The orally disintegrating composition of the present invention has a suitable orally disintegrating property as described above, and a porosity suitable as an index thereof is 30 to 60%. The porosity of the orally disintegrating preparation of the present invention is in accordance with this. Here, the porosity is obtained by measuring the tablet volume and the total pore volume by a mercury intrusion method, and using the measured values, the following formula (1) porosity (%) = (total pore volume / tablet volume) ) × 100 (1). This porosity is 3
If it is less than 0%, it takes time to disintegrate in the oral cavity, and if it exceeds 60%, sufficient strength may not be obtained, which is not preferable.

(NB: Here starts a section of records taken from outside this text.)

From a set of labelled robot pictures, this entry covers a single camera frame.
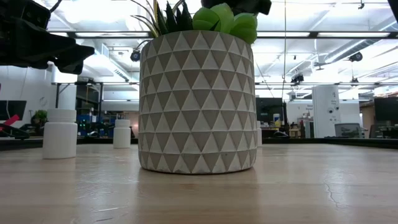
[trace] cable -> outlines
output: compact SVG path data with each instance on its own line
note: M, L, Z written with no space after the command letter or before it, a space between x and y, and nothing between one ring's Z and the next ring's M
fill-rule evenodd
M286 37L286 29L287 29L287 22L286 22L286 0L285 0L285 59L284 59L284 74L282 76L284 82L282 84L282 99L284 98L284 88L285 88L285 82L286 82L286 43L287 43L287 37Z
M62 2L62 0L58 0L57 3L55 3L55 5L50 9L50 12L55 11L59 7L61 2Z

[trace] potted plant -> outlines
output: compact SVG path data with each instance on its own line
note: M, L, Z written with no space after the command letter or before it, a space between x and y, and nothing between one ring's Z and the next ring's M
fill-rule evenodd
M234 15L224 2L191 17L185 1L167 4L165 17L156 1L146 10L150 19L133 16L155 37L141 55L141 166L183 174L252 167L257 127L250 45L258 12Z

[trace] black equipment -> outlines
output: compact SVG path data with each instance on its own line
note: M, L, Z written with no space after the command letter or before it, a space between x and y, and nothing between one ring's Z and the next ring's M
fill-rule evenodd
M53 62L63 73L79 75L94 48L46 31L51 11L33 0L0 0L0 65L47 69Z

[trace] planter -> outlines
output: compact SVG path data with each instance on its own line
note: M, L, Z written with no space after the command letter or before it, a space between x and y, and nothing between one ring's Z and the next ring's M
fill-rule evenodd
M219 174L256 161L253 55L229 34L190 30L149 42L140 73L145 169Z

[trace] ductwork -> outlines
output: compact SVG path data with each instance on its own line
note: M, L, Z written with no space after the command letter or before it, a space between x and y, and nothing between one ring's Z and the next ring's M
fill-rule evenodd
M384 31L384 32L397 32L398 24L394 17L390 17L386 21L374 27L372 30ZM340 47L339 49L335 50L334 52L326 55L325 58L323 59L324 63L320 62L320 65L335 63L344 58L348 58L349 56L379 42L380 40L381 39L352 40L347 44L343 45L342 47Z

As described above, the compositions and preparations of the present invention have excellent disintegration properties in the oral cavity and high physical strength (tablet strength). As described above, it is an advantage of the present invention to combine good disintegration in the oral cavity and appropriate strength in a formulation. For example, the tablet strength is usually 1 to 10 kp,
Preferably, it is about 1.5 to 7 kp. The dissolution in the mouth (the time required for the tablet to completely disintegrate with the saliva in the mouth of a healthy adult male) is usually within 1.5 minutes, preferably within 1 minute. Further, the disintegration time (measured by the disintegration test method described in the Japanese Pharmacopoeia 13th Edition) is usually within 1 minute, preferably within 30 seconds.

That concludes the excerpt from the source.